[[ STUDY MATERIAL open ]]

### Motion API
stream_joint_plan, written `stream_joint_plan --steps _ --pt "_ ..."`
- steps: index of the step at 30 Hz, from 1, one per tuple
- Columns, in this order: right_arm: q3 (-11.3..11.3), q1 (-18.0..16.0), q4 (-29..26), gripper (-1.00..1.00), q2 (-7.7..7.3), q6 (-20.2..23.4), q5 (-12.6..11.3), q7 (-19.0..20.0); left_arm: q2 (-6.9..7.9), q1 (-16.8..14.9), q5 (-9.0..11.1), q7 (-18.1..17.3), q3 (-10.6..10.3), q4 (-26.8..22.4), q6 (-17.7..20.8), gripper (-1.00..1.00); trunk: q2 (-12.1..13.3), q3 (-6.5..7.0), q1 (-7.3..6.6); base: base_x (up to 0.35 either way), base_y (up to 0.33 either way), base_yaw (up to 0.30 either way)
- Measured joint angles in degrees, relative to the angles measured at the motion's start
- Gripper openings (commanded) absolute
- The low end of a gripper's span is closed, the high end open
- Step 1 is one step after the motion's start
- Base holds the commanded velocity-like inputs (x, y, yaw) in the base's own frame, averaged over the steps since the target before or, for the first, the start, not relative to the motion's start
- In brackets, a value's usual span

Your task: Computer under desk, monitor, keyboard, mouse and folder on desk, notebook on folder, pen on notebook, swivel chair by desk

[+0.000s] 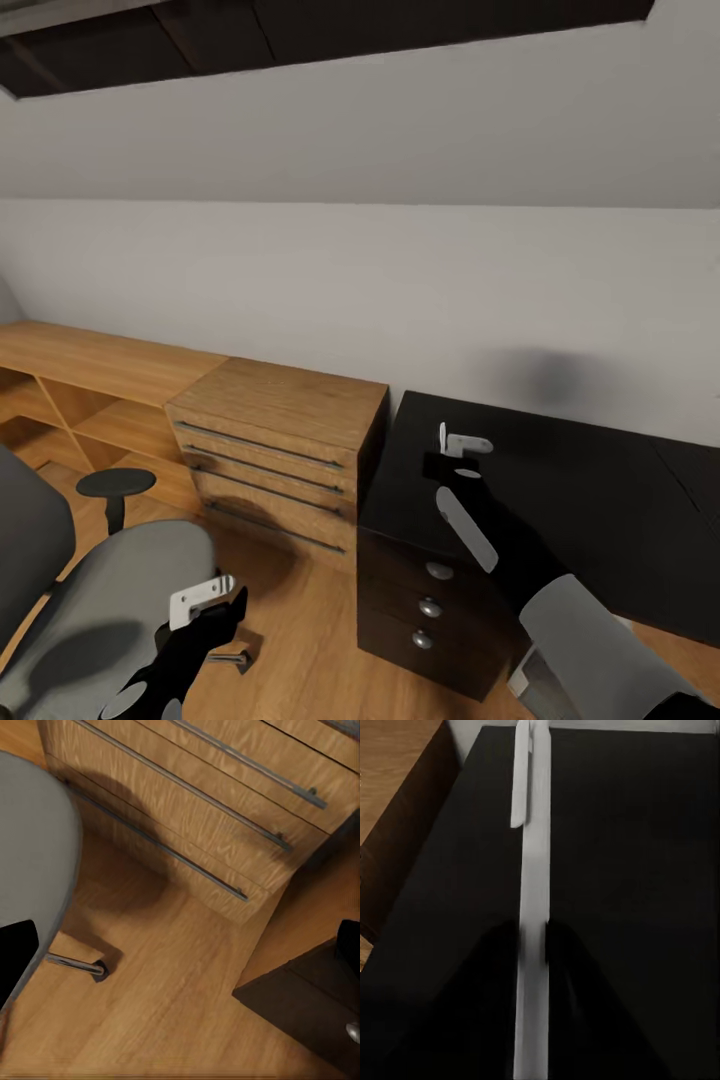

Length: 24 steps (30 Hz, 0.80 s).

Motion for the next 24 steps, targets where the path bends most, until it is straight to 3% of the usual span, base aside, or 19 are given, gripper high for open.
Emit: stream_joint_plan --steps 1,4,6,7,8,18,24 --pt "-0.04 0.02 -1.84 -1.00 -0.14 0.00 -1.98 0.01 -0.03 0.00 -0.01 -0.02 -0.22 0.92 0.02 1.00 0.40 0.18 -0.23 -0.004 -0.007 0.000" --pt "-0.05 0.03 -2.22 -1.00 -0.17 -0.04 -2.93 -0.01 -0.03 0.00 -0.06 -0.03 -0.39 1.84 0.03 1.00 1.61 0.72 -0.89 -0.001 -0.002 0.000" --pt "0.04 0.03 -4.18 -1.00 -0.08 -0.22 -3.34 -1.34 0.20 0.00 -0.18 -0.04 -0.19 8.01 -0.13 1.00 2.41 1.08 -1.33 0.000 0.000 -0.006" --pt "0.07 0.55 -6.89 -1.00 -0.09 -0.19 -4.18 -4.31 1.92 0.00 -0.25 -0.02 0.04 14.77 -0.44 1.00 2.81 1.25 -1.55 0.000 0.000 -0.017" --pt "0.07 0.62 -7.08 -1.00 -0.10 -0.20 -4.32 -4.49 2.14 0.00 -0.19 -0.03 0.06 16.00 -0.47 1.00 3.21 1.43 -1.76 0.000 0.000 -0.018" --pt "-0.01 1.49 -8.76 -1.00 -0.15 -0.20 -4.49 -5.14 2.82 -0.01 -0.15 0.10 0.17 20.94 -0.56 1.00 7.23 3.27 -3.96 0.000 0.000 -0.004" --pt "-0.09 1.75 -8.98 -1.00 -0.19 -0.36 -4.52 -7.98 2.85 -0.01 -0.21 0.10 0.10 25.61 -1.68 1.00 9.63 4.37 -5.28 0.000 0.000 -0.037"
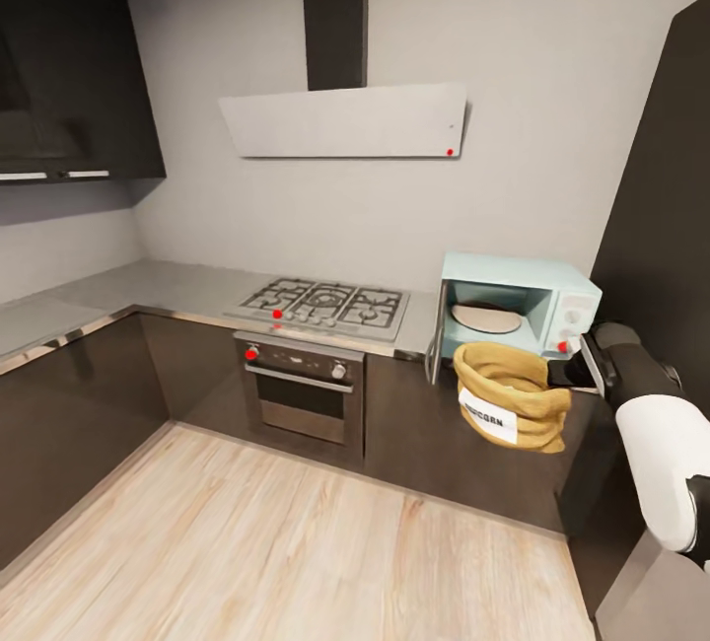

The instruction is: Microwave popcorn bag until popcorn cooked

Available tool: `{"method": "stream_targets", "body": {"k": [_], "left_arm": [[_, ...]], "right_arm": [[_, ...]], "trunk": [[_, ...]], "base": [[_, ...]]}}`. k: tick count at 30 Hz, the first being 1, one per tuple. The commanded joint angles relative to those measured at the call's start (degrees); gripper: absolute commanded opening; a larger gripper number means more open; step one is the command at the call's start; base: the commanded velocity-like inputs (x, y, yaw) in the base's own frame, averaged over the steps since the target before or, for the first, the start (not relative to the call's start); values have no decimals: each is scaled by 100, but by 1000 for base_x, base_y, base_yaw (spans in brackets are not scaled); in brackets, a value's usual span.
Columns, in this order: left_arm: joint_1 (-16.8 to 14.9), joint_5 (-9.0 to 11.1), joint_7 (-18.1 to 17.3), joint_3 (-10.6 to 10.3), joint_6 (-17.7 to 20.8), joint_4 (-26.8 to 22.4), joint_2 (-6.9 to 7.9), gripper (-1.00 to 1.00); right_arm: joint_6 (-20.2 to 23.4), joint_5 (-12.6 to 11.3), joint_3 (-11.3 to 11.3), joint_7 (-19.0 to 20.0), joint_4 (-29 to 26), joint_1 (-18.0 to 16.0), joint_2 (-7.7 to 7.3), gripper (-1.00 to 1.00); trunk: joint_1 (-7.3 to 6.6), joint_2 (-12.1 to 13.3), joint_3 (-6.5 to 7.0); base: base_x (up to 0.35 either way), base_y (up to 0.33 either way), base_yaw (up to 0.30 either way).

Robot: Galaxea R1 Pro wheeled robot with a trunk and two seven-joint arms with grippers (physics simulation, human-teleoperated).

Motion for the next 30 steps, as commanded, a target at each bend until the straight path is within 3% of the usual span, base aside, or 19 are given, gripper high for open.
{"method": "stream_targets", "body": {"k": [1,18,30], "left_arm": [[2,24,18,3,-8,-12,-3,100],[2,24,10,-8,-8,-12,4,100],[2,21,1,-8,-13,-12,7,100]], "right_arm": [[17,57,-17,49,-6,-4,6,-100],[17,57,-24,42,-9,-4,63,-100],[17,0,-42,88,-15,-4,114,-100]], "trunk": [[2,-7,-8],[2,-7,-8],[2,-7,-8]], "base": [[27,-37,0],[157,-225,0],[254,-117,0]]}}
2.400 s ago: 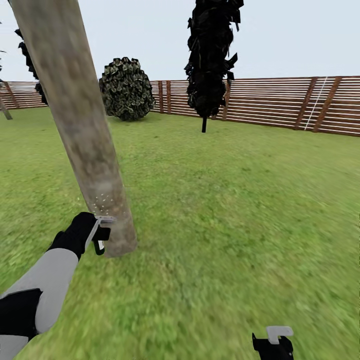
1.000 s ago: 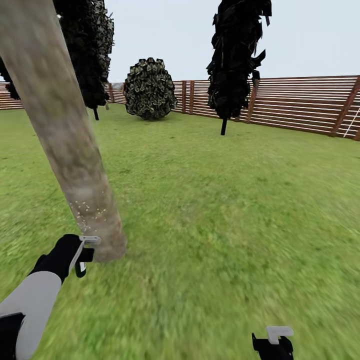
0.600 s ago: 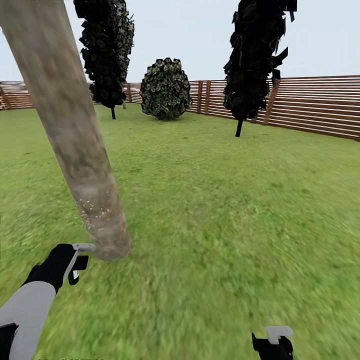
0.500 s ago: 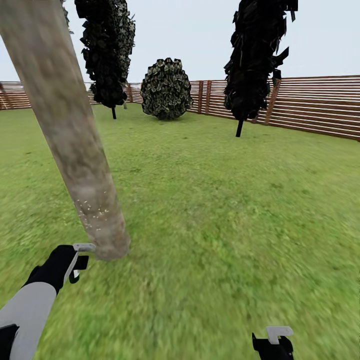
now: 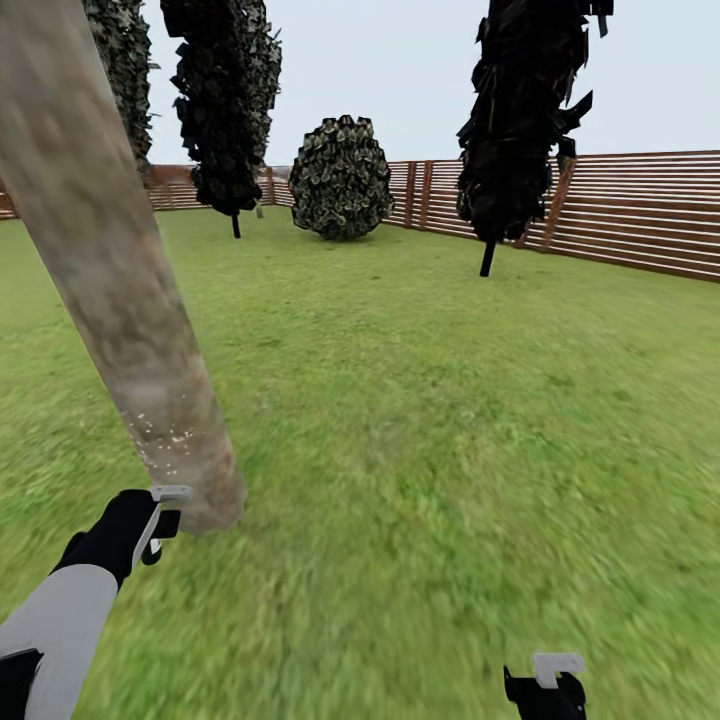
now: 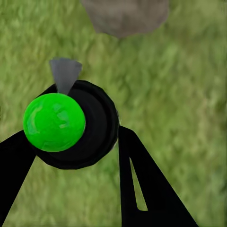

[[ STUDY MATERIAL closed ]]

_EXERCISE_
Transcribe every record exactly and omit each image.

_TASK SOLUTION_
### Motion API
stream_joint_plan, written `stream_joint_plan --steps _ --pt "_ ..."`
- steps: index of the step at 30 Hz, from 1, one per tuple
- Columns, in this order: right_arm: q3 (-11.3..11.3), q1 (-18.0..16.0), q4 (-29..26), gripper (-1.00..1.00), q2 (-7.7..7.3), q6 (-20.2..23.4), q5 (-12.6..11.3), q7 (-19.0..20.0); left_arm: q2 (-6.9..7.9), q1 (-16.8..14.9), q5 (-9.0..11.1), q7 (-18.1..17.3), q3 (-10.6..10.3), q4 (-26.8..22.4), q6 (-17.7..20.8), gripper (-1.00..1.00); trunk: q2 (-12.1..13.3), q3 (-6.5..7.0), q1 (-7.3..6.6); base: base_x (up to 0.35 either way), base_y (up to 0.33 either way), base_yaw (up to 0.30 either way)
- Measured joint angles in degrees, relative to the angles measured at the motion's start
- Gripper openings (commanded) absolute
- The low end of a gripper's span is closed, the high end open
- Step 1 is one step after the motion's start
- Base holds the commanded velocity-like inputs (x, y, yaw) in the base's own frame, averaged over the steps since the target before or, for the first, the start, not relative to the motion's start
- In brackets, a value's usual span

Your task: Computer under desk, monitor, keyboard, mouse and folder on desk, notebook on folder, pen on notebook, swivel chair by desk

[+0.000s] 

Length: 24 steps (30 Hz, 0.80 s).

Motion for the next 24 steps, targets where the path bends most, until it is straight to 3% of the usual span, base aside, or 19 are given, gripper high for open.
Emit: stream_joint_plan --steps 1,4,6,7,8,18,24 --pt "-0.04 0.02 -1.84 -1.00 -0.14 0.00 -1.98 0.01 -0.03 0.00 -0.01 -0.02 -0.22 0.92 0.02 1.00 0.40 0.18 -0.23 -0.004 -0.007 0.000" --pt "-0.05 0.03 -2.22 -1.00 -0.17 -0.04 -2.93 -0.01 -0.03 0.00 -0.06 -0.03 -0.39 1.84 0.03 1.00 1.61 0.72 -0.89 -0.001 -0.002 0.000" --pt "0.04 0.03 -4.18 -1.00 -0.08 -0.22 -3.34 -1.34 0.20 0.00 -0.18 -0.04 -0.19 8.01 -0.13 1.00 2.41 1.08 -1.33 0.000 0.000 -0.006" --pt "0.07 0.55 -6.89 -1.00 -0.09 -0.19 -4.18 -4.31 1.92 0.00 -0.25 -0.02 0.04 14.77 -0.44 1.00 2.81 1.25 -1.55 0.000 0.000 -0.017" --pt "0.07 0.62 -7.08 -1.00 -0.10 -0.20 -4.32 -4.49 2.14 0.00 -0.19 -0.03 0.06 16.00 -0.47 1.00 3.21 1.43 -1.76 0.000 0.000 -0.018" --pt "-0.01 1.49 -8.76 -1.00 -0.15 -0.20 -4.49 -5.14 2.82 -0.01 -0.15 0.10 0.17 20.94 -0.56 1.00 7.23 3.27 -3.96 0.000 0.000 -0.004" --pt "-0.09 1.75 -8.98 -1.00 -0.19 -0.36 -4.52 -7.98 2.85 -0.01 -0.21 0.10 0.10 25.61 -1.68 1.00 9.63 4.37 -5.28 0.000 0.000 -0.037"

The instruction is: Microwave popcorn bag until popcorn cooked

Available tool: `{"method": "stream_targets", "body": {"k": [_], "left_arm": [[_, ...]], "right_arm": [[_, ...]], "trunk": [[_, ...]], "base": [[_, ...]]}}`. k: tick count at 30 Hz, the first being 1, one per tuple. The commanded joint angles relative to those measured at the call's start (degrees); gripper: absolute commanded opening; a larger gripper number means more open; step one is the command at the call's start; base: the commanded velocity-like inputs (x, y, yaw) in the base's own frame, averaged over the steps since the target before or, for the first, the start (not relative to the call's start); values have no decimals: each is scaled by 100, but by 1000 for base_x, base_y, base_yaw (spans in brackets are not scaled); in brackets, a value's usual span.
Columns, in this order: left_arm: joint_1 (-16.8 to 14.9), joint_5 (-9.0 to 11.1), joint_7 (-18.1 to 17.3), joint_3 (-10.6 to 10.3), joint_6 (-17.7 to 20.8), joint_4 (-26.8 to 22.4), joint_2 (-6.9 to 7.9), gripper (-1.00 to 1.00); right_arm: joint_6 (-20.2 to 23.4), joint_5 (-12.6 to 11.3), joint_3 (-11.3 to 11.3), joint_7 (-19.0 to 20.0), joint_4 (-29 to 26), joint_1 (-18.0 to 16.0), joint_2 (-7.7 to 7.3), gripper (-1.00 to 1.00); trunk: joint_1 (-7.3 to 6.6), joint_2 (-12.1 to 13.3), joint_3 (-6.5 to 7.0); base: base_x (up to 0.35 either way), base_y (up to 0.33 either way), base_yaw (up to 0.30 either way).

Robot: Galaxea R1 Pro wheeled robot with a trunk and two seven-joint arms with grippers (physics simulation, human-teleoperated).

Motion for the next 30 steps, as commanded, a target at each bend until the straight path is within 3% of the usual span, base aside, or 19 are given, gripper high for open.
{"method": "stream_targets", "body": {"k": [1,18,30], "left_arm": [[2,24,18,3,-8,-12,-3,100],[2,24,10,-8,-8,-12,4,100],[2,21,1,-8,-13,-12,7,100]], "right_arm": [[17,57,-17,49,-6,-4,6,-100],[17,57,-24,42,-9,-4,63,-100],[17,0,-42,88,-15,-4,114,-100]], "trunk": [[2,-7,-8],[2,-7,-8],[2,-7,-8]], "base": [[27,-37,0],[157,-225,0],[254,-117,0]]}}
2.400 s ago: 
1.000 s ago: 
0.600 s ago: 
0.500 s ago: 
now: 
now: 

That completes the response.